La carriera della cantante statunitense Christina Aguilera nasce come teen-idol sul finire degli anni 90, sulla scia del successo planetario di Britney Spears. L’esordio col botto di “Christina Aguilera” (1999) - grazie al traino poderoso del singolo “Genie In A Bottle” - la fa diventare la nuova gallina dalle uova d’oro delle major. Entrata immediatamente nell’alveo delle popstar di successo - non contenta dei circa otto milioni di album venduti - tenta rapidamente di sfondare nel mercato spagnolo con “Mi Reflejo” (2000), per poi trasformare le accennate allusioni sessuali degli esordi nel ben più esplicito porn-pop di “Stripped” (2002).
Nascondere il vuoto di idee, distraendo con altri elementi che nulla hanno a che vedere con la musica, l’aiutano a diventare un’icona pop del decennio 2000-2010. La successiva discografia la vede tentare nuove strade alla disperata ricerca di piacere a tutti i costi, vera schiavitù del mercato discografico: prima l’immagine ripulita da pin-up anni 40-50 del revival di “Back To Basics” (2006), poi il tentativo di stare al passo con le nuove popstar come Lady Gaga o Katy Perry con “Bionic” (2010) e “Lotus” (2012), l’hanno portata a una serie di tonfi commerciali (e neanche a dirlo artistici) che hanno suggerito una lunga pausa di sei anni; pausa tra l’altro ben retribuita, visto il ruolo di giudice che ha rivestito per tre anni nel format televisivo più reazionario mai creato, il talent-show.

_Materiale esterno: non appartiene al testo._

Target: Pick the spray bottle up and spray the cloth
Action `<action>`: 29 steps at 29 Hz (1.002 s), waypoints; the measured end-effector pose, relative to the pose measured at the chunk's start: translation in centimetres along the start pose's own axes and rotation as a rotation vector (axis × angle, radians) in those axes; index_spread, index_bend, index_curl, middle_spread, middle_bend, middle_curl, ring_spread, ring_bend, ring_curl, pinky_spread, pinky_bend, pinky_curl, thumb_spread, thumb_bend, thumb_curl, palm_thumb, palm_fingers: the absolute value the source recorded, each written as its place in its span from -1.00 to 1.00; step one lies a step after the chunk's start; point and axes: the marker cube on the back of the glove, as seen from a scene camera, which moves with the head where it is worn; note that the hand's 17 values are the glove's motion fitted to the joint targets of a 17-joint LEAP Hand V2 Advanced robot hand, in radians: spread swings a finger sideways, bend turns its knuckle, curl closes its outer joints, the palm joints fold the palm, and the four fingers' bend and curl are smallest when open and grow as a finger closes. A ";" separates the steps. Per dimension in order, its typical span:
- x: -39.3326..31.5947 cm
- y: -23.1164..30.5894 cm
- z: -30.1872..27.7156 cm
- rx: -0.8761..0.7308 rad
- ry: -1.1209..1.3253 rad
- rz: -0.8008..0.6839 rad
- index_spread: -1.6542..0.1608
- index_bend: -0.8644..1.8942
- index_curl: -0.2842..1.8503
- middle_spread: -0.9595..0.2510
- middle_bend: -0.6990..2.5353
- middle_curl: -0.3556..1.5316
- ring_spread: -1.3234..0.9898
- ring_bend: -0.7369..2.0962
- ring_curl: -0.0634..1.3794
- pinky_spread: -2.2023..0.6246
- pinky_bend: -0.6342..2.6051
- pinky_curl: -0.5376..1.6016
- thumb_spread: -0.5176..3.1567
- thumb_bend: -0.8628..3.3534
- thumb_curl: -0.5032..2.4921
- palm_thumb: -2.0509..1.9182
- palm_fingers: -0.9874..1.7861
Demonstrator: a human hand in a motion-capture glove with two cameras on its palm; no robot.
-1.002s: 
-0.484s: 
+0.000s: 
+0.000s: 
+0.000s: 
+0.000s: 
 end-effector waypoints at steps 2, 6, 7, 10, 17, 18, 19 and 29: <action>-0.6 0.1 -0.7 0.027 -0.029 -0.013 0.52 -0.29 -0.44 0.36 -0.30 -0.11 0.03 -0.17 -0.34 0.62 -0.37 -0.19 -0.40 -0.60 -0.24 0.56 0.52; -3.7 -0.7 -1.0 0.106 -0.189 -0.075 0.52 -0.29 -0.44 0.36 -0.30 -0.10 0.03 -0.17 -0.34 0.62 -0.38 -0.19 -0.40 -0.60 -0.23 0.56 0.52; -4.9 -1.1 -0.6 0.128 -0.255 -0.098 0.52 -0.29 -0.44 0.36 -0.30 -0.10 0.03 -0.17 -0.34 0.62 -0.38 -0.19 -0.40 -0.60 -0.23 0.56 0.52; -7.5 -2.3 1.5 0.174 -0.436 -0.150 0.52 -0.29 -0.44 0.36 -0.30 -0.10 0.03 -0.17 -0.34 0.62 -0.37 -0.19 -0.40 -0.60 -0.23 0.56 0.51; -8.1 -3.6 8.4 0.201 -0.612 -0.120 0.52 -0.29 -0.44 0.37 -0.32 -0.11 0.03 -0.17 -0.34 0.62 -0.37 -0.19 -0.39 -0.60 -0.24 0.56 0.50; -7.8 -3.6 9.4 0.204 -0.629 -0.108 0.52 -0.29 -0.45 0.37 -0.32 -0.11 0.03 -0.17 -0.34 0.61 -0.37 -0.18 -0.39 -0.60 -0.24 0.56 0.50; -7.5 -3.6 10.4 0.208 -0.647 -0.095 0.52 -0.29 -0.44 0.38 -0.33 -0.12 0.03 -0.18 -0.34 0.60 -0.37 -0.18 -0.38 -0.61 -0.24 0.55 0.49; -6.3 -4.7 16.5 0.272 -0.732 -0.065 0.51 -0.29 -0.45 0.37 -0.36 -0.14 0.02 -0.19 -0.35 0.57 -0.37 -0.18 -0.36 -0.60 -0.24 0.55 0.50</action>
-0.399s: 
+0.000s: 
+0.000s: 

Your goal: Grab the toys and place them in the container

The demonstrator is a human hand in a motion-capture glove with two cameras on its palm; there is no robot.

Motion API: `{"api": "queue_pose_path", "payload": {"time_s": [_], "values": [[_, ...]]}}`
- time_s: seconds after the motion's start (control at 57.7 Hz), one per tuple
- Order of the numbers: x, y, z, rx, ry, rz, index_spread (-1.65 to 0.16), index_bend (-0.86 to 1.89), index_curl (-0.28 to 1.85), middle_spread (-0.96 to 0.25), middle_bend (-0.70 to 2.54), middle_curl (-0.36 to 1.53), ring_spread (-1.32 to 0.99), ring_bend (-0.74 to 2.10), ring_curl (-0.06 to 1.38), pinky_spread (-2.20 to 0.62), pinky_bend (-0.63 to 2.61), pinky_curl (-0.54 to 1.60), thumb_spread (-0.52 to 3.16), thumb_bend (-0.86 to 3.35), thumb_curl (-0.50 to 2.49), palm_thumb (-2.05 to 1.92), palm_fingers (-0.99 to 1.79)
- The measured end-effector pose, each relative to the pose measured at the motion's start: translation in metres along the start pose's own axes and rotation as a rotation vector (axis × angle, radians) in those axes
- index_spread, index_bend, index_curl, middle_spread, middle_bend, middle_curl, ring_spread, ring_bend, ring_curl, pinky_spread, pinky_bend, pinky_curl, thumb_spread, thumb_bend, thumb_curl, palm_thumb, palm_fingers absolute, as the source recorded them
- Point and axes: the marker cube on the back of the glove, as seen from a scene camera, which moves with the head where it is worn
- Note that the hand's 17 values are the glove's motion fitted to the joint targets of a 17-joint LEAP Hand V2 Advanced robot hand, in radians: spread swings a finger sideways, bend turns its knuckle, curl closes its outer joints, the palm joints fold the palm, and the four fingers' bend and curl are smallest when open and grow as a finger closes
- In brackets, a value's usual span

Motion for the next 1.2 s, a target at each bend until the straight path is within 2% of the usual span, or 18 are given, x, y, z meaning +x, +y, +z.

E la reazione sembra ancora l’unica molla che spinge Christina Aguilera a registrare nel 2018 il suo ottavo Lp, “Liberation”. Nonostante le svariate collaborazioni - tra cui spicca quella di Kanye West - è sempre la noia a prevalere nei quindici brani (ancora una volta troppi, ma pur sempre meglio dei venti di “Stripped” o dei ventitré di “Back To Basics”). Con un canto che sembra imitare le vecchie hit di Anastacia (“Maria”), ondeggiamenti nell'hip-hop (“Accelerate”), ballate tremendamente zuccherose (“Deserve”) e persino una traccia blues-rock (“Sick Of Sittin'”), Aguilera sembra dare un contentino a tutti, alla ricerca di un consenso che manca da anni. Anche i testi appaiono in perfetta linea col pensiero occidentale dominante della coltivazione di un ego smisurato onnipotente, che non deve avere alcun limite di fronte a sé.
È interessante notare che un album tanto conservatore (nonostante il titolo) inizi con un’intro sinfonica ("Liberation") che è totalmente estranea alla carriera della Aguilera e che avrebbe fatto sperare in un prodotto molto meno convenzionale; se si dovesse cercare qualcosa di buono, si potrebbe trovare solo nel piano e voce di “Twice” o nella potenziale hit di “Fall In Line” - con la voce di Demi Lovato - che ha il merito di unire melodia e pathos. Il resto è troppo mieloso quando si tratta di ballad che si fa fatica a distinguere tra loro, troppo palesemente falso quando cerca di accodarsi alle più recenti mode trap. D’altronde da chi si occupa di presenziare al “regno” della totale omologazione spersonalizzata (i talent show), non era lecito attendersi slanci di sincerità o tentativi di guardare davvero dentro se stessi. Il video di “Accelerate”, palesemente soft-porn con un brano che è davvero dura portare a termine, è da tutti i punti di vista emblematico dei limiti dell'artista di New York.
Liberazione? Da cosa? Certamente non dalle asfissianti regole del mercato né dal suo ruolo da star (nonostante la cover con viso acqua e sapone). Probabilmente è soltanto l’ennesimo cambiamento di facciata a cui la Aguilera ci ha abituati da quasi venti anni.